[Opening AVAILABLE RECORDS section]

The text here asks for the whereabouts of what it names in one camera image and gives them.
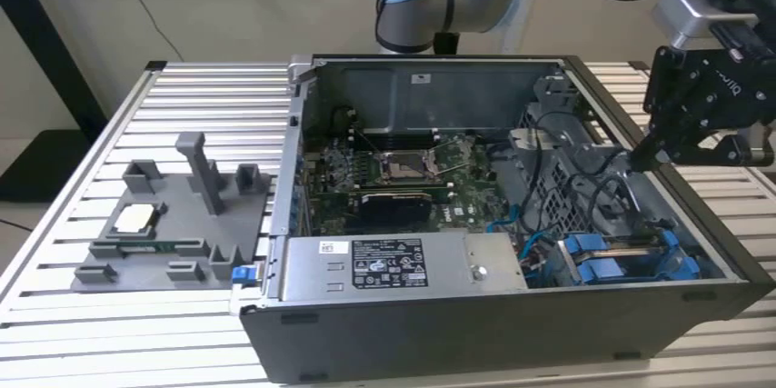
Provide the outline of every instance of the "aluminum extrusion table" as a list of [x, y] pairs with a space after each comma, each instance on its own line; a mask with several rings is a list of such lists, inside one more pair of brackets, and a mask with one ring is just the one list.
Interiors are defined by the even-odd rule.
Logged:
[[[590, 63], [638, 124], [647, 72]], [[146, 71], [59, 197], [0, 279], [0, 387], [269, 387], [229, 291], [69, 292], [73, 267], [123, 191], [131, 159], [162, 173], [186, 171], [173, 144], [185, 130], [207, 134], [205, 151], [223, 171], [255, 163], [275, 174], [287, 98], [283, 64], [167, 64]], [[679, 173], [776, 274], [776, 188], [755, 170], [682, 168]], [[271, 199], [263, 215], [265, 231]], [[258, 253], [266, 241], [259, 240]], [[734, 320], [706, 323], [649, 361], [467, 373], [337, 386], [441, 387], [776, 386], [776, 294]]]

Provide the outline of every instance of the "blue clip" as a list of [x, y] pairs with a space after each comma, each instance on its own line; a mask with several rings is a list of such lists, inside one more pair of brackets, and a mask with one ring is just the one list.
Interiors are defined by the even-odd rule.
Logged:
[[258, 269], [254, 266], [233, 268], [231, 284], [254, 285], [257, 281]]

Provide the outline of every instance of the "blue cable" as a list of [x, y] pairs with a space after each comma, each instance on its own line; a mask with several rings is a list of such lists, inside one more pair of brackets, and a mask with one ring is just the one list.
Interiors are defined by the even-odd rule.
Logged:
[[485, 232], [487, 234], [493, 233], [493, 227], [499, 225], [499, 224], [511, 224], [513, 222], [517, 221], [517, 205], [511, 204], [509, 205], [509, 219], [506, 220], [495, 220], [493, 223], [490, 223], [487, 225], [487, 227], [485, 228]]
[[517, 256], [517, 259], [523, 259], [527, 256], [527, 250], [530, 250], [530, 246], [533, 245], [533, 243], [535, 243], [535, 240], [538, 240], [539, 236], [543, 235], [543, 232], [537, 232], [534, 233], [527, 241], [525, 241], [525, 247], [522, 247], [522, 252], [519, 252], [519, 256]]

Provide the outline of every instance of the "metal case panel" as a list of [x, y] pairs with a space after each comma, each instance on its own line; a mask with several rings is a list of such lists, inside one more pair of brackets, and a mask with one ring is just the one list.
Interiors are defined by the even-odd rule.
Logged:
[[243, 308], [269, 379], [335, 382], [653, 356], [694, 325], [731, 316], [743, 284]]

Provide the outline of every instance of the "black stand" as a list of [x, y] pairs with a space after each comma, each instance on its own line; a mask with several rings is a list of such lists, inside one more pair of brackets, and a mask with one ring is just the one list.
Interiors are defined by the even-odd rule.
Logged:
[[50, 202], [89, 146], [83, 134], [74, 129], [37, 134], [0, 176], [0, 199], [6, 202]]
[[0, 0], [0, 6], [79, 127], [41, 132], [0, 176], [0, 200], [49, 202], [106, 120], [39, 1]]

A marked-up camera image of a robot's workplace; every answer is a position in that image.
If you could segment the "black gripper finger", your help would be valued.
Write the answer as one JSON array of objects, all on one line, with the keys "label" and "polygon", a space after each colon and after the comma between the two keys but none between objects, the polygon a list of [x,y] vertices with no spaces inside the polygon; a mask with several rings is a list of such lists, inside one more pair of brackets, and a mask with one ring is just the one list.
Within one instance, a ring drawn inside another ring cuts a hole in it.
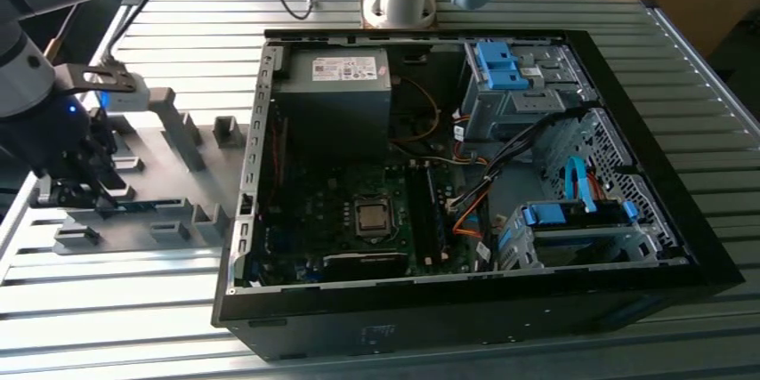
[{"label": "black gripper finger", "polygon": [[76,208],[105,210],[116,207],[114,197],[96,189],[90,155],[62,151],[52,168],[37,181],[34,208]]},{"label": "black gripper finger", "polygon": [[101,195],[105,195],[108,190],[124,190],[126,188],[126,184],[114,169],[113,154],[117,151],[114,135],[109,130],[94,130],[90,132],[90,138],[90,167],[97,185],[96,189]]}]

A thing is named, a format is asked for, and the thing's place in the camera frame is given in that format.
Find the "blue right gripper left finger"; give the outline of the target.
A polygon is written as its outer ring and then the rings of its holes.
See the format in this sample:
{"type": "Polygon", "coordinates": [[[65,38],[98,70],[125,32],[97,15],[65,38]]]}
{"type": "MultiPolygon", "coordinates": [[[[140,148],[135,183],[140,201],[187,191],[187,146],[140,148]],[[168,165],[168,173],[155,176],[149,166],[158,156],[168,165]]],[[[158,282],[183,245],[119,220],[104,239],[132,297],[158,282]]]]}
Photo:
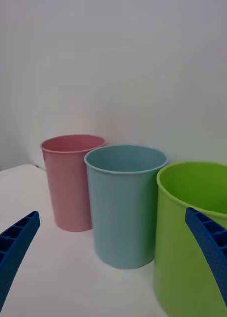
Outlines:
{"type": "Polygon", "coordinates": [[[0,313],[39,227],[39,213],[34,211],[0,234],[0,313]]]}

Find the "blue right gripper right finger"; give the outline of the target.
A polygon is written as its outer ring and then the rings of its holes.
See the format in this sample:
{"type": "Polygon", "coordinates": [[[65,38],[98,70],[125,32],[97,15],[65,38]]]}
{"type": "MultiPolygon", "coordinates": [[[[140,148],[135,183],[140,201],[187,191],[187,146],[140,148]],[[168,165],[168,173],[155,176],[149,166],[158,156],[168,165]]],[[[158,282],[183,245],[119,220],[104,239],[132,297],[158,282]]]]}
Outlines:
{"type": "Polygon", "coordinates": [[[227,230],[192,207],[185,223],[196,239],[227,308],[227,230]]]}

[Closing AVAILABLE RECORDS section]

All lines above holding the word "right" make up the answer; copy each one.

• _FINAL ANSWER_:
Find the "blue right gripper left finger"; give the outline of the target.
Find the "blue right gripper right finger"; give the outline of the target.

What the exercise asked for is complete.